I never thought I’d find myself back here. And by here, I mean on this particular blog in this particular state of mind typing yet another depressing and emotionally-driven rant about how much life sucks just to get it out of my system.
Did I think I was ever past this point in my life? A part of me was hoping so, but the hard reality of the truth told me otherwise. Unfortunately, this is who I am. I’m not very social, though I’m told I’m a great conversationalist. I can’t (or won’t, depending on who you talk to) do anything that would get me out of this rut. Why? Fear or laziness. You pick, because whatever reason I can give you won’t be good enough for you. And so on and so on.
A vicious cycle of the same thoughts over and over again. When they say things come around in a full circle, they forget that the motion of the circle doesn’t stop. It keeps going until there is a break in the cycle. And, yes, this cycle needs a break. A break so big that it completely destroys it.
So what have I been doing since I last posted on this blog?
Well, it’s clearly been over a year since I made the choice to go to SCAD. Sadly, I’m not there enjoying myself and attempting to get a Masters in Interactive Media Design. Why?
Well, this past February something happened to me that landed me in the ER. My balanced mysteriously turned off in the middle of work, and on the ride home I ended up getting a severe case of motion-sickness. Which triggered a panic attack, which is how I ended up in the hospital. I was given several prescription pills to deal with all of those symptoms, all of which would knock me out cold if I ended up taking them together. Which happened at least once because that’s just how the time table synced up. Needless to say, I was incapable of working, so I took the month off.

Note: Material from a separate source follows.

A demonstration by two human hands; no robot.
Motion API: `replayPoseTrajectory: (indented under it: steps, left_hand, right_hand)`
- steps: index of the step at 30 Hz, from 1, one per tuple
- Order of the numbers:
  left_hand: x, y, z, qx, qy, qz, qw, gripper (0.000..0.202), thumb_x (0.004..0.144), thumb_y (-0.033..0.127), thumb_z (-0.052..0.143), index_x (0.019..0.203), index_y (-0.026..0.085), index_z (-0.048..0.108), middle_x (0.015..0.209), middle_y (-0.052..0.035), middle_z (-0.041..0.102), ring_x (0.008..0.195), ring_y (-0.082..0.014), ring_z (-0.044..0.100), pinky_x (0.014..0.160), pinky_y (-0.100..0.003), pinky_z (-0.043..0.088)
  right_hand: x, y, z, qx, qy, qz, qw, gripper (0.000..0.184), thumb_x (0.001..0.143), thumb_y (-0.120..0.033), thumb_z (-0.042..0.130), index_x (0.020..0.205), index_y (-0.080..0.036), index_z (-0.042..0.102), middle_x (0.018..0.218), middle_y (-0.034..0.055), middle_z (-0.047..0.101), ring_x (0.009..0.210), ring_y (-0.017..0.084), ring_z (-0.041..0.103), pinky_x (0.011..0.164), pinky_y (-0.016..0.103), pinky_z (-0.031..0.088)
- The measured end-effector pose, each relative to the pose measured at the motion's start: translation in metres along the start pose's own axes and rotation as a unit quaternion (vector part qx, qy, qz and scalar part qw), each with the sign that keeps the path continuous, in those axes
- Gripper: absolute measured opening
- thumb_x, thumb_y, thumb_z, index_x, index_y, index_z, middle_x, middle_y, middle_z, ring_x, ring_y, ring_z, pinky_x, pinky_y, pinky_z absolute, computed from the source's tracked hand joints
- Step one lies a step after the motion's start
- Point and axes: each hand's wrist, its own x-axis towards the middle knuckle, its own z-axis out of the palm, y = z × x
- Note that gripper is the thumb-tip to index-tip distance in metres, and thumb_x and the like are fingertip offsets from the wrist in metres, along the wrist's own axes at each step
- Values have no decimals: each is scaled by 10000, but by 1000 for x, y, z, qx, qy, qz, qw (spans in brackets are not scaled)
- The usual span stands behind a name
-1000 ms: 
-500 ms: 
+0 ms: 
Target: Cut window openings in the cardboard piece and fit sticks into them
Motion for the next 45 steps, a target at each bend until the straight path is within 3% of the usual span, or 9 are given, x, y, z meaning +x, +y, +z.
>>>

Nobody found out what was wrong with me. Instead, I had to pay off a medical bill somewhere in the $1200 range. Most of them were processed by my employee insurance, of which I was under for only a month before this happened, but I’m still getting some of the bills to this day. The most recent one took seven months to process. In a fit of frustration of just seeing the bill, I decided to pay off the whole thing in full by any means I could.
During my time off, I was thinking about SCAD and how much that school costs. Now, granted that the only debt I’ve occurred is my undergrad student loans, which totals out to around $30,000 for the five years it took me to get my BFA. Of that, I’ve paid back around $1,500+ (give or take $350 a month plus interest). SCAD costs $30,000+ a year, and the idea of going into debt even further scares the shit out of me. It’s one of the reasons why I don’t have a credit card.
Needless to say, money’s been on my mind for the last half-year. With the recession hitting my wallet, I’m also finding myself dipping into my savings more and more just to pay off my loans. Going to college would stop the monthly payments to some degree, sure. But it also means the loans would get bigger in the process.
The other thing that’s been on my mind that has been contributing to my depression is the fact that I’m 27 now and have essentially done nothing with my life. I’ve discovered that because of the four years of emotional trauma I call “high school” that my world view is several years younger than where it should be. When I graduated high school, I was told I had the mentality of an immature 16 year hold. These days, I’m finding out that I’m as naïve as your average 20 year old. I mean, I just had health insurance explained to me by my sister, and she turns 25 in a few weeks! How pathetic am I that at my age I didn’t know how insurance work?
And people expect me to get a driver’s license?
I’m messed up. The polite term would be to call me “damaged goods.” But there’s no escaping the truth of the matter.
I’ve graduated college, sure, but I’m working a minimum wage job in a field completely unrelated to what I studied. I haven’t produced any real art in the last two years since I graduated. All I’ve done is indulge my God complex by playing video games that allow me to control the fate of a digital avatar. A character that I’ve subconsciously projected myself in to, so that I can be that successful painter that lives on the beach and can sell his works for thousands of dollars at the local consignment store. A simulation where I can play out some of my fantasies right before my eyes, because that’s how the game works.
It seems both ironic and karamatic (if there is such a word) that my thesis was on escapism. During my public presentation, the question was posed to me of if I felt that my knowledge of this kind of escapism could put me at risk of developing the habit. At the time, I claimed I was in the control. I guess that was just part of the denial phase. I know now that I’m not in control and that I use these things to help me feel happy because I’m completely dissatisfied with reality. With MY reality.
I’m 27, a graduate in the study of fine art, a minimum-wage worker, a video game escapist, and a habitual viewer of porn. I have a trunk of things I’m ashamed to share with the world but yet open on a monthly basis so I could use them to help me feel happy. I have a dog whose companionship can’t give me the feeling of love and affection my psyche needs. I’m starting to feel like I can’t talk to people anymore because I don’t know how to approach them.
I want people to find me interesting, but I’m not interesting at all. I’m not even physically attractive enough to get beyond the daily comments of how beautiful my long hair is. I don’t even take care of my hair, and yet every woman that sees it falls in love with it! I wonder what happens if I take that approach with life and just stop trying. Maybe then things will get better.